TASK INPUTS
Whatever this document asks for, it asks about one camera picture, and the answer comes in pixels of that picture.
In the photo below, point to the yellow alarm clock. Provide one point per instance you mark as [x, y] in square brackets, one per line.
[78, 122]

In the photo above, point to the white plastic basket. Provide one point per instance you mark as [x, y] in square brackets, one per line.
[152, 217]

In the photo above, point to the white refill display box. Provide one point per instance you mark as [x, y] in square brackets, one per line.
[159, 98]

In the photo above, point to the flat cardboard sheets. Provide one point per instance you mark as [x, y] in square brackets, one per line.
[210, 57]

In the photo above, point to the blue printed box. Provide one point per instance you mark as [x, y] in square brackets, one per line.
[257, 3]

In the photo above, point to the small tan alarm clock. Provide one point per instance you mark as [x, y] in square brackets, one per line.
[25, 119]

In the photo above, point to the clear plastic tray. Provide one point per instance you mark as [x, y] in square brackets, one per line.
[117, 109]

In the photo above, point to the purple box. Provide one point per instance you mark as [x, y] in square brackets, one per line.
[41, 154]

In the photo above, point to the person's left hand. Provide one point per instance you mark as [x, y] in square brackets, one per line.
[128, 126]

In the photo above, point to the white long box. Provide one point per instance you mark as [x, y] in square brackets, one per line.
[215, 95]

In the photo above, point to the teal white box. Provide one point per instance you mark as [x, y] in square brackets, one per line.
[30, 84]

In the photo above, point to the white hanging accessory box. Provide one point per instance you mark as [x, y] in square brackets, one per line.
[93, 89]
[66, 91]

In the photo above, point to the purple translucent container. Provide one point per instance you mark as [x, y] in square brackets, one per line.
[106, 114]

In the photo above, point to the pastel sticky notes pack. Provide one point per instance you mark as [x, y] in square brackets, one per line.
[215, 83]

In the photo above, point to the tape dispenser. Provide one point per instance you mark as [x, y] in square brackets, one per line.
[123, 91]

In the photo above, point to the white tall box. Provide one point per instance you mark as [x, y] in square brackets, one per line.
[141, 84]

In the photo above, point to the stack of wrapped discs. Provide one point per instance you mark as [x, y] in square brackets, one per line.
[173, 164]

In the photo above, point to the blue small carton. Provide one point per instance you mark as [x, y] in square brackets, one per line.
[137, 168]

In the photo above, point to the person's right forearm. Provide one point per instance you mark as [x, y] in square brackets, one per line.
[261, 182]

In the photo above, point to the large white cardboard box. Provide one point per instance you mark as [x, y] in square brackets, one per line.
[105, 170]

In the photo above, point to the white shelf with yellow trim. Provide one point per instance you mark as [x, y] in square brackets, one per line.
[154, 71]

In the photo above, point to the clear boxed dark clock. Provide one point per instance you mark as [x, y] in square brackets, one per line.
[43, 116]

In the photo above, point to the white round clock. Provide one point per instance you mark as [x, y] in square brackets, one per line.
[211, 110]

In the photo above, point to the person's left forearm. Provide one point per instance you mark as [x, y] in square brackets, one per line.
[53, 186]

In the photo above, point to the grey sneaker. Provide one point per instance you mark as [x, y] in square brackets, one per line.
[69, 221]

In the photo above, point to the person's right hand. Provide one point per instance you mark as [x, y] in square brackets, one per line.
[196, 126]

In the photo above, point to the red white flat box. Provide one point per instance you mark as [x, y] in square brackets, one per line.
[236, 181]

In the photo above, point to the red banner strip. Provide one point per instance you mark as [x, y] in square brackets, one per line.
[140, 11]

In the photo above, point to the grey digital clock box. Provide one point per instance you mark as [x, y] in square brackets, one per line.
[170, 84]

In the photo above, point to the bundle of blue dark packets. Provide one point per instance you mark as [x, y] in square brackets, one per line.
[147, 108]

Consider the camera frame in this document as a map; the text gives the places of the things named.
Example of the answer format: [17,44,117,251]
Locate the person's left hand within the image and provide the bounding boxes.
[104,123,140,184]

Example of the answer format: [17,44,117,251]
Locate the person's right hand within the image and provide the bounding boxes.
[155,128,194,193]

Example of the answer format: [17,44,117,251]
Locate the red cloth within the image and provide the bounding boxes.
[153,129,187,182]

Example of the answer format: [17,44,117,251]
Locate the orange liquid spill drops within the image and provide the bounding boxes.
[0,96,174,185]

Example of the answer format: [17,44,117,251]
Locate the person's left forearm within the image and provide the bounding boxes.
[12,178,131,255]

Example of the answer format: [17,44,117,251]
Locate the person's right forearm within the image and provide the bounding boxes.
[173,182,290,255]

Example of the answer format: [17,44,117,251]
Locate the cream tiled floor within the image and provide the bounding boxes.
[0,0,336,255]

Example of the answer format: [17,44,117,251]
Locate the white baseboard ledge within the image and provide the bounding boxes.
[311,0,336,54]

REQUIRED WORK
Your response must repeat the entries above exactly, in full.

OUTPUT FOR THIS EXERCISE
Whatever this document asks for, it asks about one camera picture, and the answer comes in pixels of that picture.
In the photo below, point to the yellow alarm clock. Provide one point per instance you mark as [x, y] in square brackets, one per line.
[78, 122]

In the photo above, point to the white plastic basket. Provide one point per instance you mark as [x, y] in square brackets, one per line.
[152, 217]

In the photo above, point to the white refill display box. Provide one point per instance you mark as [x, y] in square brackets, one per line.
[159, 98]

In the photo above, point to the flat cardboard sheets. Provide one point per instance you mark as [x, y] in square brackets, one per line.
[210, 57]

In the photo above, point to the blue printed box. Provide one point per instance you mark as [x, y] in square brackets, one per line.
[257, 3]

In the photo above, point to the small tan alarm clock. Provide one point per instance you mark as [x, y] in square brackets, one per line.
[25, 119]

In the photo above, point to the clear plastic tray. Provide one point per instance you mark as [x, y] in square brackets, one per line.
[117, 109]

In the photo above, point to the purple box. Provide one point per instance you mark as [x, y] in square brackets, one per line.
[41, 154]

In the photo above, point to the person's left hand. Provide one point per instance you mark as [x, y] in square brackets, one per line.
[128, 126]

In the photo above, point to the white long box. Provide one point per instance you mark as [x, y] in square brackets, one per line.
[215, 95]

In the photo above, point to the teal white box. Provide one point per instance you mark as [x, y] in square brackets, one per line.
[30, 84]

In the photo above, point to the white hanging accessory box. Provide one point per instance you mark as [x, y] in square brackets, one per line.
[93, 89]
[66, 91]

In the photo above, point to the purple translucent container. Provide one point per instance you mark as [x, y] in square brackets, one per line.
[106, 114]

In the photo above, point to the pastel sticky notes pack. Provide one point per instance you mark as [x, y] in square brackets, one per line.
[215, 83]

In the photo above, point to the tape dispenser. Provide one point per instance you mark as [x, y] in square brackets, one per line.
[123, 91]

In the photo above, point to the white tall box. Provide one point per instance you mark as [x, y] in square brackets, one per line.
[141, 84]

In the photo above, point to the stack of wrapped discs. Provide one point per instance you mark as [x, y] in square brackets, one per line.
[173, 164]

In the photo above, point to the blue small carton. Provide one point per instance you mark as [x, y] in square brackets, one per line.
[137, 168]

In the photo above, point to the person's right forearm. Provide one point per instance you mark as [x, y] in square brackets, one per line.
[261, 182]

In the photo above, point to the large white cardboard box. Provide one point per instance you mark as [x, y] in square brackets, one per line.
[105, 170]

In the photo above, point to the white shelf with yellow trim. Provide one point per instance you mark as [x, y] in square brackets, one per line.
[154, 71]

In the photo above, point to the clear boxed dark clock. Provide one point per instance you mark as [x, y] in square brackets, one per line.
[43, 116]

In the photo above, point to the white round clock. Provide one point per instance you mark as [x, y] in square brackets, one per line.
[211, 110]

In the photo above, point to the person's left forearm. Provide one point per instance you mark as [x, y] in square brackets, one per line.
[53, 186]

In the photo above, point to the grey sneaker. Provide one point per instance you mark as [x, y] in square brackets, one per line.
[69, 221]

In the photo above, point to the person's right hand. Provide one point per instance you mark as [x, y] in square brackets, one per line.
[196, 126]

In the photo above, point to the red white flat box. Provide one point per instance you mark as [x, y] in square brackets, one per line.
[236, 181]

In the photo above, point to the red banner strip. Provide one point per instance you mark as [x, y] in square brackets, one per line.
[140, 11]

In the photo above, point to the grey digital clock box. Provide one point per instance you mark as [x, y] in square brackets, one per line.
[170, 84]

In the photo above, point to the bundle of blue dark packets. Provide one point per instance you mark as [x, y] in square brackets, one per line.
[147, 108]

Consider the camera frame in this document as a map; the text gives the places of the things named.
Example of the answer format: [17,44,117,251]
Locate the person's left hand within the image and provide the bounding boxes.
[104,123,140,184]

Example of the answer format: [17,44,117,251]
Locate the person's right hand within the image and provide the bounding boxes.
[155,128,194,193]

Example of the answer format: [17,44,117,251]
Locate the red cloth within the image and provide the bounding boxes.
[153,129,187,182]

Example of the answer format: [17,44,117,251]
Locate the orange liquid spill drops within the image and provide the bounding boxes.
[0,96,174,185]

Example of the answer format: [17,44,117,251]
Locate the person's left forearm within the image and provide the bounding boxes.
[12,178,131,255]

Example of the answer format: [17,44,117,251]
Locate the person's right forearm within the image and provide the bounding boxes.
[173,182,290,255]

Example of the answer format: [17,44,117,251]
Locate the cream tiled floor within the image and provide the bounding boxes.
[0,0,336,255]

Example of the answer format: [17,44,117,251]
Locate the white baseboard ledge within the image and provide the bounding boxes.
[311,0,336,54]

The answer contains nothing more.